私も笑顔でひとつ頷いて、急がずゆっくりと立ち上がる。
やらかしさんも立ち上がったのを確認して、
ミッションクリア!私のリアルスキルが唸りを上げるぜ!もっとも、リアル迷子には割りとよく泣かれるが!と内心で両手を天に突き上げつつ勝利(?)を讃えていると、遠慮がちに引かれる袖口。
「…袖。掴んでも、いい…?」
な つ か れ た 。
なんだろう、小動物(注:ただし野生)に餌やったら手から食べた的な嬉しさはあるのだが、これ端から見たら案件じゃなかろうか。
やらかしさん、立ち上がってもちっさいし。身長的には私の三分の二くらいかな。
うん、完全に未成年略取の図…。
リアルなら確実に職質だな!てういうか、私ならする。職質。
いやまて、思い出せ、これは成人向け――っていうと何かいかがわしいが――のゲーム。
つまりこの小動物は成人済み!なんかそれはそれで微妙な心境になるが、案件でなければもうどうでもいいや!
許可を出したら本当に袖口を掴んでついて来る小動…やらかしさんを引き連れて、いざ神殿へ出発。

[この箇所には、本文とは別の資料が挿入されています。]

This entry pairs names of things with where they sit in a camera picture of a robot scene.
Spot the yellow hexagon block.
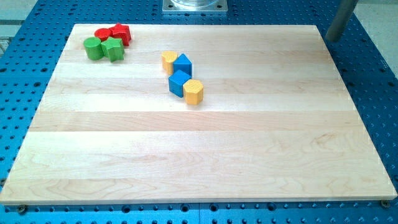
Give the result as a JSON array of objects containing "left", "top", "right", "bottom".
[{"left": 183, "top": 79, "right": 204, "bottom": 105}]

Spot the blue cube block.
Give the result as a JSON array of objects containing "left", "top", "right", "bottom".
[{"left": 169, "top": 70, "right": 191, "bottom": 98}]

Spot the blue triangle block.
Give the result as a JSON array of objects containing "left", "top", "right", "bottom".
[{"left": 173, "top": 54, "right": 192, "bottom": 77}]

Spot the yellow heart block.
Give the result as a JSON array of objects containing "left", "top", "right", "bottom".
[{"left": 161, "top": 51, "right": 178, "bottom": 75}]

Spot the light wooden board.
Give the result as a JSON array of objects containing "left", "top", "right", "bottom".
[{"left": 1, "top": 24, "right": 397, "bottom": 205}]

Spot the green star block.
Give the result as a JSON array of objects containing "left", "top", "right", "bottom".
[{"left": 101, "top": 37, "right": 124, "bottom": 62}]

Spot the red star block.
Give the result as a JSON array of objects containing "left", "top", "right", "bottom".
[{"left": 109, "top": 23, "right": 132, "bottom": 46}]

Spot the red cylinder block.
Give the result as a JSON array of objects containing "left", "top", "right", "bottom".
[{"left": 94, "top": 28, "right": 112, "bottom": 42}]

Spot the green cylinder block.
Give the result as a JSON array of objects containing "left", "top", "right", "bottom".
[{"left": 83, "top": 37, "right": 104, "bottom": 60}]

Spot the grey metal rod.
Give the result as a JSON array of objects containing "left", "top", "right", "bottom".
[{"left": 325, "top": 0, "right": 358, "bottom": 42}]

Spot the left board stop bolt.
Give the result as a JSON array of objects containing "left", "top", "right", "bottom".
[{"left": 16, "top": 205, "right": 28, "bottom": 215}]

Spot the board stop bolt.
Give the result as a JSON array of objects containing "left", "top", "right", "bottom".
[
  {"left": 16, "top": 205, "right": 28, "bottom": 215},
  {"left": 380, "top": 200, "right": 391, "bottom": 208}
]

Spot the right board stop bolt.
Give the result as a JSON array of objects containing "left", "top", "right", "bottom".
[{"left": 380, "top": 200, "right": 391, "bottom": 208}]

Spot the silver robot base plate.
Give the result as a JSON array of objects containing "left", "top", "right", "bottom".
[{"left": 162, "top": 0, "right": 228, "bottom": 13}]

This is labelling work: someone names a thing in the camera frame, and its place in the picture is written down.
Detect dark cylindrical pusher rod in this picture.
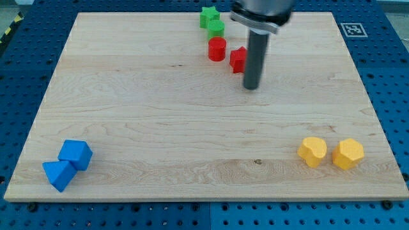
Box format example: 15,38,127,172
243,29,270,90

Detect red star block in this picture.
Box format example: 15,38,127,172
229,47,247,73

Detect green star block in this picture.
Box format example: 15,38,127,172
199,6,220,29

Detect red cylinder block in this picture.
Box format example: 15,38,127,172
208,36,227,61

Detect green cylinder block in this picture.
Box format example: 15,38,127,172
207,20,225,40

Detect white fiducial marker tag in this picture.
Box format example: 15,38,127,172
341,22,367,38

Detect yellow heart block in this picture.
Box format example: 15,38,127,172
297,137,327,168

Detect wooden board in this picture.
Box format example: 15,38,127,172
4,12,408,203

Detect yellow hexagon block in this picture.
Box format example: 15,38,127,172
332,138,365,170

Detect blue cube block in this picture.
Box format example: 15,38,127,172
58,139,93,171

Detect blue triangle block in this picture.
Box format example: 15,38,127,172
42,161,77,192

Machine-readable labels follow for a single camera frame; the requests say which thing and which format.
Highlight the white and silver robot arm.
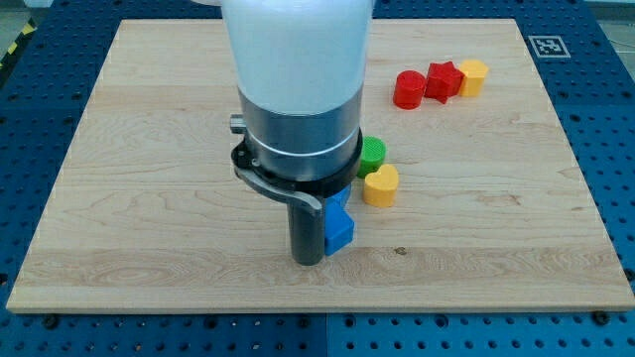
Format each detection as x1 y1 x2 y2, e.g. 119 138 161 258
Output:
208 0 375 181

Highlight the blue cube block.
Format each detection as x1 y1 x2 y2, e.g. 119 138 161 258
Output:
324 201 355 256

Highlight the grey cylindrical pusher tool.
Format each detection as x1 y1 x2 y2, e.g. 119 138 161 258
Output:
231 136 363 266

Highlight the blue block behind pusher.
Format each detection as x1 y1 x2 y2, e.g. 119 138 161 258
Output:
326 184 351 208

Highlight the yellow heart block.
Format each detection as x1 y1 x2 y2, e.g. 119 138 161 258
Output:
362 164 400 208

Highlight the green cylinder block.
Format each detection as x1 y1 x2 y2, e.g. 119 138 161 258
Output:
356 136 387 179

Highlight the red cylinder block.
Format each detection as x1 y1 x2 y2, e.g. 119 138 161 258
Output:
393 70 426 110

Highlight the red star block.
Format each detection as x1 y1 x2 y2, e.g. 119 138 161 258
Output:
424 61 464 104

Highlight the wooden board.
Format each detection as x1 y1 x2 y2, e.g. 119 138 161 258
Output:
7 19 634 314

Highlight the yellow hexagon block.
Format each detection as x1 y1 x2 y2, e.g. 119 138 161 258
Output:
458 59 489 97

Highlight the white fiducial marker tag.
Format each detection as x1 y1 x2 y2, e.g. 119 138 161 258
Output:
528 35 571 59

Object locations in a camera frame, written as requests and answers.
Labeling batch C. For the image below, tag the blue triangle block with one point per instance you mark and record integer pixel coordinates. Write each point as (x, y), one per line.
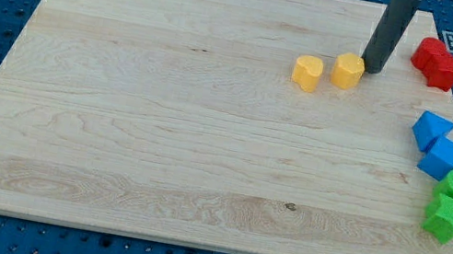
(428, 128)

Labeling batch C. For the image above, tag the red round block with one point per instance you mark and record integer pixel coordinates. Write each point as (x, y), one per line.
(428, 48)

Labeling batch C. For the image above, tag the green star block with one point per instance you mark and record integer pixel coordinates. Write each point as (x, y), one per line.
(439, 218)

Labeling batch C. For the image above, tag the yellow hexagon block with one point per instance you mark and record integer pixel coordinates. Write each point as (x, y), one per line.
(347, 70)

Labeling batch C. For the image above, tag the red star block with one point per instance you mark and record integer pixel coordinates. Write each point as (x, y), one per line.
(439, 72)

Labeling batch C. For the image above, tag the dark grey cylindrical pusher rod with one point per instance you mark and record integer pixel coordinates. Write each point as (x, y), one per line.
(393, 23)

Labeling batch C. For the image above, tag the wooden board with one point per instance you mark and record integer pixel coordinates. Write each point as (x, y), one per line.
(178, 121)

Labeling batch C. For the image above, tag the yellow heart block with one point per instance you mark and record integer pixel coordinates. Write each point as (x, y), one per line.
(307, 72)

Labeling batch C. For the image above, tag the blue cube block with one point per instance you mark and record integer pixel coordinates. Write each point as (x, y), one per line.
(438, 160)

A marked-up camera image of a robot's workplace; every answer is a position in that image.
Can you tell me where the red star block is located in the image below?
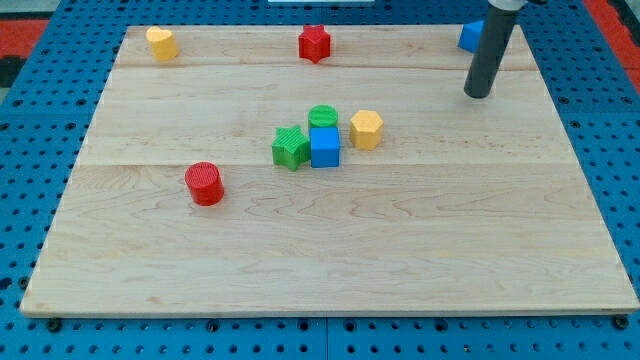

なお、衛兵さん達はやらかしさんを怯えさせない様にと、少し離れてついて来て下さっている。がっつり迷子対応をしてしまった為、こんな姿をしてますが、これ成人ですと言い出せない私。すまぬすまぬ。
しかし、初回ログイン直後に衛兵に護送されるとか、大丈夫か私の異世界生活。私のステータスに燦然と輝く幸運値(※214)仕事しろ。
あ、別に私が護送されてる訳じゃないからいいのか。
しかしまだまだ旅には出られない主人公。
主人公は気付いてないですが、燦然と輝く称号《世界の恩人》がフル稼働していたりします。